Task prompt: Every picture is to be removed, and all the data is to be copied exactly.

Dataset entries:
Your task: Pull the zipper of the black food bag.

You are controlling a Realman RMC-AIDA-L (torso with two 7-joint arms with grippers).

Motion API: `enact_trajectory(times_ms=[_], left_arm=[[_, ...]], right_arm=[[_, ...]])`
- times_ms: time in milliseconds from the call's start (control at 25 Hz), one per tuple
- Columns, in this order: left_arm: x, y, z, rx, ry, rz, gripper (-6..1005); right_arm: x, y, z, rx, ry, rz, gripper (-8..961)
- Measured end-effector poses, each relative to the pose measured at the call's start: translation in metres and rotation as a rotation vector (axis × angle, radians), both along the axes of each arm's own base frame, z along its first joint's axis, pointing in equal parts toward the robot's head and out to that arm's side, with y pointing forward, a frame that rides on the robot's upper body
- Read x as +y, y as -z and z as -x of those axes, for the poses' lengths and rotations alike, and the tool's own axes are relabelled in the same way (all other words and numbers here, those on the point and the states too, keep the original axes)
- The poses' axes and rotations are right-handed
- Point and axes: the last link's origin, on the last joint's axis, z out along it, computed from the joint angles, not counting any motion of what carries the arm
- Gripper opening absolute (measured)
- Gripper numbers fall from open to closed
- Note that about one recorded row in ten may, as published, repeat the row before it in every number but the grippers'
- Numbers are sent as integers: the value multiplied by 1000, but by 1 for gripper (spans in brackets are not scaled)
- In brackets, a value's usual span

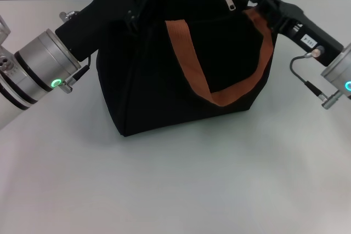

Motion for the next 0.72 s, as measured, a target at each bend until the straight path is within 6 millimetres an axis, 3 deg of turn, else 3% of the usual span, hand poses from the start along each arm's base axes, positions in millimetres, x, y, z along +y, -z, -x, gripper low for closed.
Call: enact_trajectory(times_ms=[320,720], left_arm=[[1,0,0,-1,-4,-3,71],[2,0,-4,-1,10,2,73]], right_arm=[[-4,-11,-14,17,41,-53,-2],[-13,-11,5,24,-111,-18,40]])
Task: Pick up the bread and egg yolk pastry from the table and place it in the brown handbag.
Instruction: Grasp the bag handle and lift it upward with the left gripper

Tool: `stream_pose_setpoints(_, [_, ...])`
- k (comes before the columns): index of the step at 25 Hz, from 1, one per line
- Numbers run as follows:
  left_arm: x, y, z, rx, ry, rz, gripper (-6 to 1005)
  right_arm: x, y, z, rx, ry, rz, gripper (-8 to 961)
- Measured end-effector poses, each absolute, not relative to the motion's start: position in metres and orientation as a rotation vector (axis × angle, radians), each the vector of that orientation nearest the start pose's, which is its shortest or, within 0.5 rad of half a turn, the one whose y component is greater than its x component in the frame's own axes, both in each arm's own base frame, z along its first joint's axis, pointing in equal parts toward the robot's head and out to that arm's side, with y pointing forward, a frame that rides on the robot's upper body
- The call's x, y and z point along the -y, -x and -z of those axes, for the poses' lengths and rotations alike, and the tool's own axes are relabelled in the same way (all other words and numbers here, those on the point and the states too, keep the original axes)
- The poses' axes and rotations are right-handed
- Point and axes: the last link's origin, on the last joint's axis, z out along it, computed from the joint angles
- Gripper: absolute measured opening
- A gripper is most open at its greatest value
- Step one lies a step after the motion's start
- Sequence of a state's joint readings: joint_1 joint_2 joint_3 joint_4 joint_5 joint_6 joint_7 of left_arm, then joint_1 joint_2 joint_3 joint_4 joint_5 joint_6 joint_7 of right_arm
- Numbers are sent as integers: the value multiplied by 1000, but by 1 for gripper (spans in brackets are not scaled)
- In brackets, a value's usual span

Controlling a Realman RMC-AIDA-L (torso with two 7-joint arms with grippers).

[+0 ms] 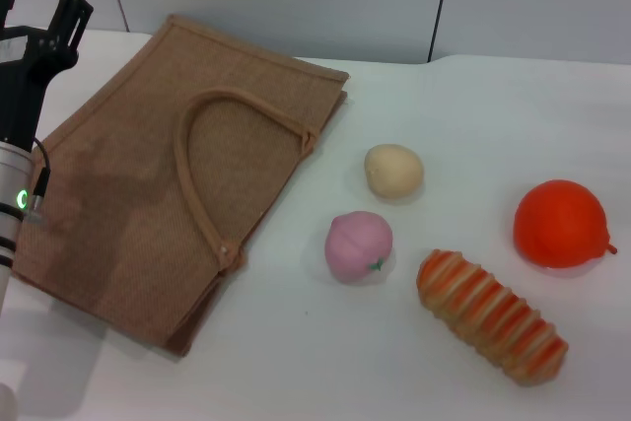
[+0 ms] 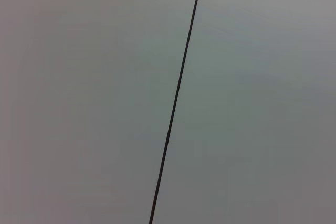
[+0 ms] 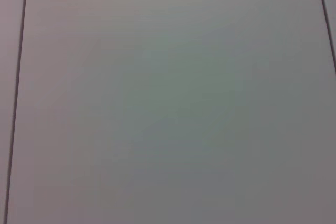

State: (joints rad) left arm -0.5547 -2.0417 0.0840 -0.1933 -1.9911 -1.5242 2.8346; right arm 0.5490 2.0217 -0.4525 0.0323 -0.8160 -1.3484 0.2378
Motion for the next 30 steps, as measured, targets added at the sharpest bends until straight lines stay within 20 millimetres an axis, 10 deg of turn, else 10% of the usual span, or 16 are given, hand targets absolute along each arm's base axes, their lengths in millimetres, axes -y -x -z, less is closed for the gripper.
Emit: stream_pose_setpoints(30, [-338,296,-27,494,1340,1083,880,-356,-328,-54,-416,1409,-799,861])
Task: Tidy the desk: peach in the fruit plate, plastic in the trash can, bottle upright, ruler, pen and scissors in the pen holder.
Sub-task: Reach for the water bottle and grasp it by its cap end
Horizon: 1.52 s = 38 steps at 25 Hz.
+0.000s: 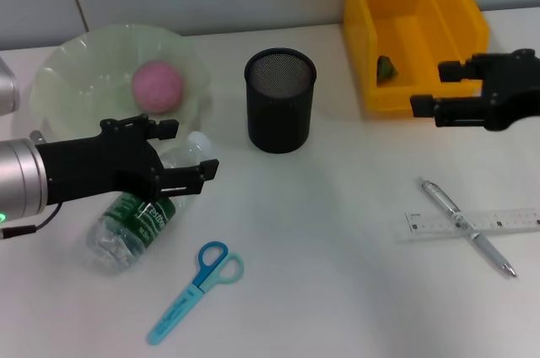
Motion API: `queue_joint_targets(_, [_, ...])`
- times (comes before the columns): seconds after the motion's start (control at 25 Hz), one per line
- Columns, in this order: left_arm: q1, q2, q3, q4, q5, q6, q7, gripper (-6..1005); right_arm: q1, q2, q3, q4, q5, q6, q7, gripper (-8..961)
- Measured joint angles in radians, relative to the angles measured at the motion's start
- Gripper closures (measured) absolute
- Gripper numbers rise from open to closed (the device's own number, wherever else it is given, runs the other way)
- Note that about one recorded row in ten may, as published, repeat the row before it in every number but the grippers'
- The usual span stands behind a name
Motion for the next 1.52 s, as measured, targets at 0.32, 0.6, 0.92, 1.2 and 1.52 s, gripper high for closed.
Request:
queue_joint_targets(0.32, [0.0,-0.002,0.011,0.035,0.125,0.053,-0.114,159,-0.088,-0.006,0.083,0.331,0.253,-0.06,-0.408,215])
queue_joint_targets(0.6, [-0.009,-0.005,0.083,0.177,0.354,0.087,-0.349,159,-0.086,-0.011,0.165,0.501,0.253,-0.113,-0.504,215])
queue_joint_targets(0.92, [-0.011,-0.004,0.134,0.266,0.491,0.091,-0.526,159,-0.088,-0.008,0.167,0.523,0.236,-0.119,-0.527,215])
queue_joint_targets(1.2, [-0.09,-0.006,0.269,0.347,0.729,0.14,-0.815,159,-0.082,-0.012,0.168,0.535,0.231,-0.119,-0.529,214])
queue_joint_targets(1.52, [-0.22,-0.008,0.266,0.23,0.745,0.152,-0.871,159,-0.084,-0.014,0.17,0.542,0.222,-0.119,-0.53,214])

Exercise result:
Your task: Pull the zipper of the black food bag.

You are controlling a Realman RMC-AIDA-L (torso with two 7-joint arms with grippers).

Motion API: `enact_trajectory(times_ms=[_], left_arm=[[_, ...]], right_arm=[[_, ...]])`
- times_ms: time in milliseconds from the call's start (control at 25 Hz), one per tuple
- Columns, in this order: left_arm: x, y, z, rx, ry, rz, gripper (-6..1005); right_arm: x, y, z, rx, ry, rz, gripper (-8..961)
- Measured end-effector poses, each relative to the pose measured at the call's start: translation in metres and rotation as a rotation vector (axis × angle, radians), both along the axes of each arm's own base frame, z along its first joint's axis, pointing in equal parts toward the robot's head and out to that arm's side, with y pointing forward, a frame that rides on the robot's upper body
- Read x as +y, y as -z and z as -x of those axes, for the poses' lengths and rotations alike, and the tool's own axes are relabelled in the same way (all other words and numbers here, those on the point and the states too, keep the original axes)
- The poses' axes and rotations are right-handed
- Point and axes: the last link's origin, on the last joint's axis, z out along it, computed from the joint angles, not counting any motion of what carries the arm
- Gripper opening absolute (measured)
- Gripper numbers fall from open to closed
- Note that about one recorded row in ten may, as published, repeat the row before it in every number but the grippers'
- Numbers are sent as integers: the value multiplied by 1000, but by 1 for gripper (spans in brackets are not scaled)
- In brackets, a value's usual span


Motion for the next 0.72 s, as measured, a target at each bend until the straight path is within 6 millimetres an axis, 3 deg of turn, else 3% of the usual span, hand poses from the start along each arm's base axes, positions in millimetres, x, y, z along +y, -z, -x, gripper low for closed.
Call: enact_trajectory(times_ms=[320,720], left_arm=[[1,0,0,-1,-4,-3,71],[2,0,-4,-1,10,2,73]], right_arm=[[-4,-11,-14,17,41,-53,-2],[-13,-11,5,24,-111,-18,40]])
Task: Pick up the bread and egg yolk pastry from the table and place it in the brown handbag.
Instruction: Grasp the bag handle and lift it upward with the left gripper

Tool: `stream_pose_setpoints(_, [_, ...])`
- k (comes before the columns): index of the step at 25 Hz, from 1, one per line
- Numbers run as follows:
  left_arm: x, y, z, rx, ry, rz, gripper (-6 to 1005)
  right_arm: x, y, z, rx, ry, rz, gripper (-8 to 961)
- Measured end-effector poses, each absolute, not relative to the motion's start: position in metres and orientation as a rotation vector (axis × angle, radians), each the vector of that orientation nearest the start pose's, which is its shortest or, within 0.5 rad of half a turn, the one whose y component is greater than its x component in the frame's own axes, both in each arm's own base frame, z along its first joint's axis, pointing in equal parts toward the robot's head and out to that arm's side, with y pointing forward, a frame that rides on the robot's upper body
- The call's x, y and z point along the -y, -x and -z of those axes, for the poses' lengths and rotations alike, and the tool's own axes are relabelled in the same way (all other words and numbers here, those on the point and the states too, keep the original axes)
- The poses' axes and rotations are right-handed
- Point and axes: the last link's origin, on the last joint's axis, z out along it, computed from the joint angles
- Gripper: absolute measured opening
- A gripper is most open at its greatest value
- Step one lies a step after the motion's start
- Sequence of a state's joint readings: joint_1 joint_2 joint_3 joint_4 joint_5 joint_6 joint_7 of left_arm, then joint_1 joint_2 joint_3 joint_4 joint_5 joint_6 joint_7 of right_arm
- Numbers are sent as integers: the value multiplied by 1000, but by 1 for gripper (spans in brackets are not scaled)
- In brackets, a value's usual span

Controlling a Realman RMC-AIDA-L (torso with two 7-joint arms with grippers).

[+0 ms] 
[+0 ms] 
[+0 ms] 

State: (joints rad) left arm -0.5547 -2.0417 0.0840 -0.1933 -1.9911 -1.5242 2.8346; right arm 0.5490 2.0217 -0.4525 0.0323 -0.8160 -1.3484 0.2378
Motion for the next 30 steps, as measured, targets added at the sharpest bends until straight lines stay within 20 millimetres an axis, 10 deg of turn, else 10% of the usual span, or 16 are given, hand targets absolute along each arm's base axes, their lengths in millimetres, axes -y -x -z, less is closed for the gripper.
Emit: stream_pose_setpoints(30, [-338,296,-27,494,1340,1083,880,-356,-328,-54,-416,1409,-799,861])
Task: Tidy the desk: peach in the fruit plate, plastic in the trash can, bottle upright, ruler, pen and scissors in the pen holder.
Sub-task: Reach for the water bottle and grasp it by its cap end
Horizon: 1.52 s = 38 steps at 25 Hz.
+0.000s: 
Motion API: `queue_joint_targets(_, [_, ...])`
- times (comes before the columns): seconds after the motion's start (control at 25 Hz), one per line
- Columns, in this order: left_arm: q1, q2, q3, q4, q5, q6, q7, gripper (-6..1005); right_arm: q1, q2, q3, q4, q5, q6, q7, gripper (-8..961)
- Measured joint angles in radians, relative to the angles measured at the motion's start
- Gripper closures (measured) absolute
- Gripper numbers rise from open to closed (the device's own number, wherever else it is given, runs the other way)
- Note that about one recorded row in ten may, as published, repeat the row before it in every number but the grippers'
- The usual span stands behind a name
Motion for the next 1.52 s, as measured, targets at 0.32, 0.6, 0.92, 1.2 and 1.52 s, gripper high for closed.
Request:
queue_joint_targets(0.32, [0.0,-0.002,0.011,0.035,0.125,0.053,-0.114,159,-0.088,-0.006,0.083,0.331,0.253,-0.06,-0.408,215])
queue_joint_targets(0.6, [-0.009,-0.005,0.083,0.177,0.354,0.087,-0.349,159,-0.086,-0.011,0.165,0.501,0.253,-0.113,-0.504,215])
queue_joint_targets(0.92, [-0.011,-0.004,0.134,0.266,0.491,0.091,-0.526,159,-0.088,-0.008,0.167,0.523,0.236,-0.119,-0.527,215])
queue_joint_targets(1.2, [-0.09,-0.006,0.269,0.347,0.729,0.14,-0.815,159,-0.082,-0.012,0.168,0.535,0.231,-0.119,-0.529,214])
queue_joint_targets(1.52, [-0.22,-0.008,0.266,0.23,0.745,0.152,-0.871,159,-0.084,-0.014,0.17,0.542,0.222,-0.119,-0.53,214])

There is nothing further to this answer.